Une fois utilisée, la tasse doit être rapportée dans un bac de collecte et si l’établissement est trop petit, cela peut se faire à la caisse ou au comptoir. L’équipe sur place se charge ensuite de la laver dans un lave-vaisselle commercial à haut rendement. «On veut éviter que ce soit l’usager qui le lave parce que laver la vaisselle à la main, ça utilise énormément d’eau, d’énergie et de savon. Quelqu’un qui va prendre un café dans sa tasse personnelle, il y a des chances qu’en la nettoyant, elle ait un impact plus important sur l’environnement que prendre du jetable», avertit M. Gartenhaus. Il ajoute que son objectif est aussi de sauver du temps pour l’usager.
Croissance en vue
L’enregistrement de son compte se fait présentement sur Internet. Il permet entre autres de recevoir un rappel lorsque cela fait plusieurs jours que la tasse est empruntée, ou de demander son porte-clés à présenter à la caisse pour profiter d’un rabais écologique. En complément, une application mobile devrait voir le jour cet automne. Elle permettra de se passer du porte-clés, ou encore d’afficher les chiffres propres à l’utilisateur comme le nombre de déchets épargnés grâce à son abonnement.
La gamme de produits devrait aussi s’agrandir avec la création d’un contenant pour repas complet avec compartiments.

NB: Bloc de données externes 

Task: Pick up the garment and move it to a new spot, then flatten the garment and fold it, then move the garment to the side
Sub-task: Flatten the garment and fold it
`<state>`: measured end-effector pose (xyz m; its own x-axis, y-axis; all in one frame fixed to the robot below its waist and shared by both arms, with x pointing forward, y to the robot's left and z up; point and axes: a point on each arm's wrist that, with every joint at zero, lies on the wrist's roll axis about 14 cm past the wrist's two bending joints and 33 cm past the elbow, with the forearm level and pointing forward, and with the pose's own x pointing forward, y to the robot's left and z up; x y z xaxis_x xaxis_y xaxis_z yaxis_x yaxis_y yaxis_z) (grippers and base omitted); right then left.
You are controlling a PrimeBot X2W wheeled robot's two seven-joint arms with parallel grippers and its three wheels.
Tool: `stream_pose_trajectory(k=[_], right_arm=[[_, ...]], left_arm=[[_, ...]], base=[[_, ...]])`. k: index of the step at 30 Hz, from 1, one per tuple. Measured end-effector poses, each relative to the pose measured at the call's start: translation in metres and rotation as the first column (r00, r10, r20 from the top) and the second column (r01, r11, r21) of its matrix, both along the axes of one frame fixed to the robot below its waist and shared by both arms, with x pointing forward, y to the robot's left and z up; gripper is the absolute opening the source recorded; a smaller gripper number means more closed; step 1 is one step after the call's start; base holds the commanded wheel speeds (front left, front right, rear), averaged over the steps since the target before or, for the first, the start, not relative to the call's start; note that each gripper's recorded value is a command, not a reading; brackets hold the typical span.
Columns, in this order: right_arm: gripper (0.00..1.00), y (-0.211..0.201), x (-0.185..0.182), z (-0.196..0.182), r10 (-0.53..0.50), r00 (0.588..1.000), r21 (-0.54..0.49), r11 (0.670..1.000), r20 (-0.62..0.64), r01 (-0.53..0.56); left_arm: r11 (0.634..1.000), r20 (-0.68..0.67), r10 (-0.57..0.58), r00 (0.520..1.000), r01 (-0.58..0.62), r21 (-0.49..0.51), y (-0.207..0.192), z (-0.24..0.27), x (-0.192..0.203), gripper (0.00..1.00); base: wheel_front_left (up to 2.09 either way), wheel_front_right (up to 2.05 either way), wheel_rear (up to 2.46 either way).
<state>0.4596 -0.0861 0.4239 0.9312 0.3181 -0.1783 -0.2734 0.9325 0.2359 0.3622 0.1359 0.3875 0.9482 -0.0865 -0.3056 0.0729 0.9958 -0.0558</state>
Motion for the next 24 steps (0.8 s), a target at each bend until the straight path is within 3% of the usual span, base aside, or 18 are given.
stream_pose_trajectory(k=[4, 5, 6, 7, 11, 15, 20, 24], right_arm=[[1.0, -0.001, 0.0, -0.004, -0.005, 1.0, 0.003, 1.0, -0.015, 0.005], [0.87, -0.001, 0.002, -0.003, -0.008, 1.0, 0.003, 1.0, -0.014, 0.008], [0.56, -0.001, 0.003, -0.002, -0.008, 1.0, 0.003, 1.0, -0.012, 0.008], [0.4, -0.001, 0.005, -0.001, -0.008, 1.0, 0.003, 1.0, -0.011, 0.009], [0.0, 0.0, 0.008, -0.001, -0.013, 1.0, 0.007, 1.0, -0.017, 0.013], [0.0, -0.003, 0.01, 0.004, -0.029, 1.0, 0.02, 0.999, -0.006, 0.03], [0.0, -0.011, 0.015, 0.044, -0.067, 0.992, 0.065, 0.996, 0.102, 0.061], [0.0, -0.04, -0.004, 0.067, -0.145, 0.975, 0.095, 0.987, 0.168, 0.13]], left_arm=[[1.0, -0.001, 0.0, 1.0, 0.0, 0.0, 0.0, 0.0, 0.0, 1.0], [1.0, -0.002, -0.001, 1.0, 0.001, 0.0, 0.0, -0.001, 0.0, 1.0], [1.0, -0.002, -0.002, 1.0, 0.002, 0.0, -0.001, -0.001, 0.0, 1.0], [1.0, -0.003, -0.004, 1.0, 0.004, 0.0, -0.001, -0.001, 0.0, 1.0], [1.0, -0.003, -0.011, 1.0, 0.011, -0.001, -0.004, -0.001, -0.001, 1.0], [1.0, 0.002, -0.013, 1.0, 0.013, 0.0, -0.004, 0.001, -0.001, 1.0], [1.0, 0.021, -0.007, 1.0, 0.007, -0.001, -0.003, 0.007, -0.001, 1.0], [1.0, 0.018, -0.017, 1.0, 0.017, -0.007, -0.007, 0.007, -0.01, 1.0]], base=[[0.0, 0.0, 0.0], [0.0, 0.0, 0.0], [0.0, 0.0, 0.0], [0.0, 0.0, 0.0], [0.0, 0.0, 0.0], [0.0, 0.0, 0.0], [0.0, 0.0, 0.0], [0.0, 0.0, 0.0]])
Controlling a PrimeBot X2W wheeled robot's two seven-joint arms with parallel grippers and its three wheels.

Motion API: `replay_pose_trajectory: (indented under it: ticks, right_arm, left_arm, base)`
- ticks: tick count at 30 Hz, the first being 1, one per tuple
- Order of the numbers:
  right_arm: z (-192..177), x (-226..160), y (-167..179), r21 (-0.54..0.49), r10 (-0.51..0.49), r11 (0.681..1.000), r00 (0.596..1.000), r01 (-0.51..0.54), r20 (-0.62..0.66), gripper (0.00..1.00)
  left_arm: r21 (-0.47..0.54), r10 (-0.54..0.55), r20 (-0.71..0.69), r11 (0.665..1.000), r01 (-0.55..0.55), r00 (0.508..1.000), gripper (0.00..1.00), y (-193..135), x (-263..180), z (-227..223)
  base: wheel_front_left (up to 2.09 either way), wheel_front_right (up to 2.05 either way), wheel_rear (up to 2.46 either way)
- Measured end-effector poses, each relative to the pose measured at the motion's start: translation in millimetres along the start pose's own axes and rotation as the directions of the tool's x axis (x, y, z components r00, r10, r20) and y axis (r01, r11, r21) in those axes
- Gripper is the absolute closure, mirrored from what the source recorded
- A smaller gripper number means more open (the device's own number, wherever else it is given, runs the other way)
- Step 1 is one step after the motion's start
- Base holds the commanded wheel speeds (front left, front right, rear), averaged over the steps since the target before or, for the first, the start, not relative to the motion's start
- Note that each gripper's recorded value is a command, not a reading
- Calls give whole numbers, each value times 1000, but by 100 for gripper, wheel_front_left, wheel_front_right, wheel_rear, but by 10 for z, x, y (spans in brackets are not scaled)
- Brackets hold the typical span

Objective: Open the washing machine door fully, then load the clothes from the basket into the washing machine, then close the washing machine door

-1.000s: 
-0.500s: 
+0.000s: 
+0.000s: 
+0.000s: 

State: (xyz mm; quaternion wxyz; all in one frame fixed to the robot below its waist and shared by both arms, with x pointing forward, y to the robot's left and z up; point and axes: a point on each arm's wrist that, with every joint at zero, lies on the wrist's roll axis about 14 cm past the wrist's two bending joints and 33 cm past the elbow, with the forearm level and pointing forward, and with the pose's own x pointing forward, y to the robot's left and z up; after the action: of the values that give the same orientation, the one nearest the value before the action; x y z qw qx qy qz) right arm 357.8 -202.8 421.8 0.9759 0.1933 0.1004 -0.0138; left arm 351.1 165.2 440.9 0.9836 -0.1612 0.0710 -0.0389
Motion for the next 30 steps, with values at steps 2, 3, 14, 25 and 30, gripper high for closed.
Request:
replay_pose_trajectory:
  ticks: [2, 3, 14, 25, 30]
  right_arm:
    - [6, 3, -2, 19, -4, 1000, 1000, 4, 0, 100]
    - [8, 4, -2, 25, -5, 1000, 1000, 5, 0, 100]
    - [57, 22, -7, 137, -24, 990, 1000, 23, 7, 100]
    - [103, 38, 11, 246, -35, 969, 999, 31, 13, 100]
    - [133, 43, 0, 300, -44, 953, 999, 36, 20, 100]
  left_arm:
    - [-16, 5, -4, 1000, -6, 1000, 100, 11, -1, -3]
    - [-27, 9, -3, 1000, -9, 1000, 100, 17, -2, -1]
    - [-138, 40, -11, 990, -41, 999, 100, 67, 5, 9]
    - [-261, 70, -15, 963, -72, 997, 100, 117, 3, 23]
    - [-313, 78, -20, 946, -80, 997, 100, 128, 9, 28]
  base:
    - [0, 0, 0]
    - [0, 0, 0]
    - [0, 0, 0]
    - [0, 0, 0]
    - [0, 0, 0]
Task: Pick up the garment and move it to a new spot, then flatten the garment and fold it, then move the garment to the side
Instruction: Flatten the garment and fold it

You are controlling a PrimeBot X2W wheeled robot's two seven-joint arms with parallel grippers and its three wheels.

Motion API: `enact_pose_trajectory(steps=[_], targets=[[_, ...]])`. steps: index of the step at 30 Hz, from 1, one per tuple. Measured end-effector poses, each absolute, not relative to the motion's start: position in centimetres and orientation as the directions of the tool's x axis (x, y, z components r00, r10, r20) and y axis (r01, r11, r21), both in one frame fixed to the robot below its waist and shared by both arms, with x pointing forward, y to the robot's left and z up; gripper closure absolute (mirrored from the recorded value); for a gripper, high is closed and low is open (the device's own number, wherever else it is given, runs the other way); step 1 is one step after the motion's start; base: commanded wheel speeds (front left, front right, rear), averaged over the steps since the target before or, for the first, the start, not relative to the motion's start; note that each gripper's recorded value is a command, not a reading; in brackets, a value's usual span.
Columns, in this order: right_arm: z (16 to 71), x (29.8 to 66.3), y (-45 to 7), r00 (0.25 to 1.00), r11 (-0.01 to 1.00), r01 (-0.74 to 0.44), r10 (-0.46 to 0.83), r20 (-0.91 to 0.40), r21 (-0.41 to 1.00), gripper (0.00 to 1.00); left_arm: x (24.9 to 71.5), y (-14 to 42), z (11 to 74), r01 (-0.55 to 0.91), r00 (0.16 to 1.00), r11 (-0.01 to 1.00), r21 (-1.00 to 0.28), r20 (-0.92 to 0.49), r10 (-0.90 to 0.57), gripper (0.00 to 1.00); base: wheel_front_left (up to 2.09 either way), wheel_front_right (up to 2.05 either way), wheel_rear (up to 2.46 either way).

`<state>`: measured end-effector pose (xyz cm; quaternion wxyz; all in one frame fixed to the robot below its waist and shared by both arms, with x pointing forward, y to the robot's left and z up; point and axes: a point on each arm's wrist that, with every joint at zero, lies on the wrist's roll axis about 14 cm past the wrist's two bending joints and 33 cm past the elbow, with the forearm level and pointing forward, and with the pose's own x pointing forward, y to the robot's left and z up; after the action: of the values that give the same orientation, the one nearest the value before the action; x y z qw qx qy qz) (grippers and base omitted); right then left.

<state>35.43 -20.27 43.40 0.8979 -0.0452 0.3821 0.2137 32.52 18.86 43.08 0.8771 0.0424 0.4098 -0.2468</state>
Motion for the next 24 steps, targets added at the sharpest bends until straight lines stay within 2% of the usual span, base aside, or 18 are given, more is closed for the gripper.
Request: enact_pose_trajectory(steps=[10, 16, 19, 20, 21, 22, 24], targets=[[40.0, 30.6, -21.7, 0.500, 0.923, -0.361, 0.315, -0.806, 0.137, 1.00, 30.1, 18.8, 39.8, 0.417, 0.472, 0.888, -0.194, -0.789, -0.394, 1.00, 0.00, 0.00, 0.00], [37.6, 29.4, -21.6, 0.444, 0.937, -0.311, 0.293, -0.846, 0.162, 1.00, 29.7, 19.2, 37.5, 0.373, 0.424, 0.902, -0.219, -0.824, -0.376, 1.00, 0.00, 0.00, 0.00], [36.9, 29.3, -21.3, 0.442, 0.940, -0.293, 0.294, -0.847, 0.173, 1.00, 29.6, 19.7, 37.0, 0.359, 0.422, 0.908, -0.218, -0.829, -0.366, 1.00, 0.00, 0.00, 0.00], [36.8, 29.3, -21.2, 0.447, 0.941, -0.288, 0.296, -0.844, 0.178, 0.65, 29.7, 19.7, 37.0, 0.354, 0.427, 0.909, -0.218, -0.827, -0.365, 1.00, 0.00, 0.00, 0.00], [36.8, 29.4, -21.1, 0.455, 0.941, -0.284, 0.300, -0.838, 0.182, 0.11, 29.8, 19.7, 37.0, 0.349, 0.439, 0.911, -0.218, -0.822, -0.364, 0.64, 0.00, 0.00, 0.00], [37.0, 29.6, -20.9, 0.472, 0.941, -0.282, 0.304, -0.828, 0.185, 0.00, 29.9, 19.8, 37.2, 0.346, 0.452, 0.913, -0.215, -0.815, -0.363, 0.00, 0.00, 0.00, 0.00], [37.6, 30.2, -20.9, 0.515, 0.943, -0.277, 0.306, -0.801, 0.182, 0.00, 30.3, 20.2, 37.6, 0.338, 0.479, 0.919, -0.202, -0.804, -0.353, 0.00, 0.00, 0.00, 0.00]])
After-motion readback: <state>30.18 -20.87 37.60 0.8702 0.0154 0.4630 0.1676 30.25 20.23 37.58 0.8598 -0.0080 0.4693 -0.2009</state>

Marco Gartenhaus termine la phase recherche et développement et sort les premiers chiffres des projets pilotes. Plus de 1 200 usagers ont par exemple accès au système à la tour du stade olympique chez Desjardins, ce qui représente plusieurs centaines d’utilisations par jour. «C’est super encourageant, surtout quand c’est combiné avec une politique de pollueur-payeur, donc où on paye pour les gobelets jetables, précise l’entrepreneur qui lance officiellement CANOtogo ce mois-ci. Dans ce cas, la transition se fait très rapidement.»

Dans les prochains mois, la liste des partenaires inclura des foires alimentaires. «L’idée est d’avoir plusieurs partenaires, d’en avoir des gros pour créer une ancre dans un quartier et ensuite d’aller chercher des partenaires comme des cafés indépendants aux alentours. C’est ce qu’on veut faire à court terme, dès cet automne. On est aussi en discussion avec des regroupements de quelques cafés sur des artères commerciales, notamment sur le Plateau et là, l’idée est d’avoir deux, trois, quatre, partenaires qui sont à proximité pour créer un effet de groupe», annonce le fondateur.
Des discussions avec une institution en enseignement sont également en cours à Québec où CANOtogo pourrait faire son apparition.